Crianças também podem ter apneia, embora os sinais nem sempre sejam iguais aos dos adultos. Ronco frequente, respiração pela boca, sono agitado e dificuldades de comportamento ou aprendizado devem ser discutidos com um profissional de saúde. A avaliação é sempre adaptada à idade, aos sintomas e ao histórico de cada paciente.

Por que não é possível diagnosticar apenas pelo ronco

Aplicativos, relógios e gravações feitas pelo celular podem chamar a atenção para o ronco ou para noites inquietas, mas não substituem uma avaliação médica. Eles não conseguem determinar com precisão a frequência das pausas respiratórias, o grau de queda da oxigenação ou a causa da obstrução.

O diagnóstico pode envolver consulta clínica, análise do histórico de saúde e um exame do sono. A polissonografia registra parâmetros como respiração, oxigenação, movimentos, atividade cerebral e ritmo cardíaco durante o sono. Com essas informações, o especialista pode identificar se há apneia, classificar sua intensidade e orientar a conduta mais adequada.

Em algumas situações, exames domiciliares podem ser considerados. Em outras, a polissonografia completa é mais indicada, especialmente quando há sintomas complexos, outras doenças do sono ou condições clínicas associadas. A escolha depende da avaliação individual.
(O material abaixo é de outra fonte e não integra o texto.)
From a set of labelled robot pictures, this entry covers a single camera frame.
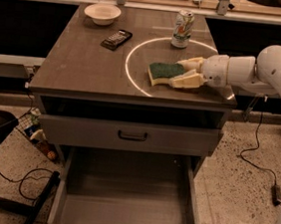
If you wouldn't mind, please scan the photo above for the white green soda can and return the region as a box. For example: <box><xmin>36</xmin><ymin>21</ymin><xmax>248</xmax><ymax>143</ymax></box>
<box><xmin>171</xmin><ymin>9</ymin><xmax>194</xmax><ymax>49</ymax></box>

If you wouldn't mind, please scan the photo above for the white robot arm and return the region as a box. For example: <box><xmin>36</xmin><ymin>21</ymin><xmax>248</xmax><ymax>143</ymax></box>
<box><xmin>195</xmin><ymin>45</ymin><xmax>281</xmax><ymax>224</ymax></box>

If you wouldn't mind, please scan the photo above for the grey drawer cabinet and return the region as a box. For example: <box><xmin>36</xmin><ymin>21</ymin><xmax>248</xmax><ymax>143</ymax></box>
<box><xmin>20</xmin><ymin>0</ymin><xmax>247</xmax><ymax>181</ymax></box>

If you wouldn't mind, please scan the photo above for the wire basket with items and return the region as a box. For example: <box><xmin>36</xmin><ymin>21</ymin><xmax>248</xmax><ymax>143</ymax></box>
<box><xmin>17</xmin><ymin>108</ymin><xmax>59</xmax><ymax>162</ymax></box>

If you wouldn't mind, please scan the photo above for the black snack bar packet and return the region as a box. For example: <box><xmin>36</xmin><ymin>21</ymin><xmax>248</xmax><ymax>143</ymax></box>
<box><xmin>101</xmin><ymin>29</ymin><xmax>133</xmax><ymax>51</ymax></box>

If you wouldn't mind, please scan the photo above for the black power adapter cable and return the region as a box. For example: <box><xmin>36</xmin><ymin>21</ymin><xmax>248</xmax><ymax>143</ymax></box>
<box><xmin>231</xmin><ymin>91</ymin><xmax>281</xmax><ymax>208</ymax></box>

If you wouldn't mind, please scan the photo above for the open grey lower drawer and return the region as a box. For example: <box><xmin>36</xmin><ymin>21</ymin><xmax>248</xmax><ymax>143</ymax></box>
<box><xmin>46</xmin><ymin>147</ymin><xmax>200</xmax><ymax>224</ymax></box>

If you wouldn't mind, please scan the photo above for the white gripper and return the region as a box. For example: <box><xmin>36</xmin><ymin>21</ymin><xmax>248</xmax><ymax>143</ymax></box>
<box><xmin>168</xmin><ymin>55</ymin><xmax>230</xmax><ymax>89</ymax></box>

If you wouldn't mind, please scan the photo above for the black floor cable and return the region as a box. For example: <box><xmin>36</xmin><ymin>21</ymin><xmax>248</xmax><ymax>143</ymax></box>
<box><xmin>0</xmin><ymin>157</ymin><xmax>58</xmax><ymax>204</ymax></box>

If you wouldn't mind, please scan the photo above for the white ceramic bowl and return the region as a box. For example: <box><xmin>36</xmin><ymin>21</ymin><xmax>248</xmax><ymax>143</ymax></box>
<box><xmin>84</xmin><ymin>3</ymin><xmax>122</xmax><ymax>26</ymax></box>

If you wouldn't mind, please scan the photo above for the green yellow sponge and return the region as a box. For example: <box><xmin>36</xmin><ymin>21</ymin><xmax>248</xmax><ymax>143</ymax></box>
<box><xmin>147</xmin><ymin>62</ymin><xmax>185</xmax><ymax>86</ymax></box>

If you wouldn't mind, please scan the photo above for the grey top drawer with handle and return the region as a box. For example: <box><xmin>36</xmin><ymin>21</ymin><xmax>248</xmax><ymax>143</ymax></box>
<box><xmin>40</xmin><ymin>113</ymin><xmax>222</xmax><ymax>156</ymax></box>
O tratamento não é igual para todos

Receber o diagnóstico de apneia não significa que todas as pessoas precisarão do mesmo tratamento. A conduta considera a gravidade do quadro, a anatomia das vias aéreas, o peso, os hábitos, as doenças associadas e a adaptação de cada paciente.

Mudanças de hábitos podem ajudar, como manter horários regulares de sono, reduzir o consumo de álcool à noite e evitar medicamentos sedativos sem orientação médica. Para algumas pessoas, dormir de lado também diminui os episódios. Essas medidas, porém, nem sempre resolvem a apneia sozinhas, principalmente em casos moderados ou graves.

O CPAP, aparelho que mantém uma pressão contínua de ar para evitar o fechamento das vias aéreas, é um tratamento bastante eficaz quando bem indicado e acompanhado. Há também aparelhos intraorais para casos selecionados e abordagens odontológicas ou cirúrgicas em situações específicas. O ponto central é não abandonar o tratamento por desconforto inicial: ajustes de máscara, pressão e rotina de uso podem fazer grande diferença na adaptação.

Na Clínica do Sono, a investigação busca olhar além de um sintoma isolado. Entender como você dorme, como se sente ao acordar e quais impactos o cansaço traz para sua vida ajuda a definir um caminho de cuidado mais seguro e realista.

Quando procurar ajuda com mais urgência

Uma consulta deve ser priorizada quando há pausas respiratórias observadas, sonolência ao dirigir, despertares com falta de ar ou pressão arterial difícil de controlar. Quem tem doença cardíaca, histórico de AVC, diabetes ou arritmia e apresenta ronco com cansaço diurno também deve conversar com um especialista sem adiar a avaliação.

Se ocorrer falta de ar intensa, dor no peito, desmaio ou sintomas neurológicos súbitos, a orientação é buscar atendimento de urgência. Esses sinais não devem ser atribuídos automaticamente à apneia.

Cuidar do sono é cuidar da saúde em todas as horas do dia. Se o seu descanso deixou de restaurar suas energias, uma avaliação especializada pode transformar noites interrompidas em um plano claro para respirar, dormir e viver melhor.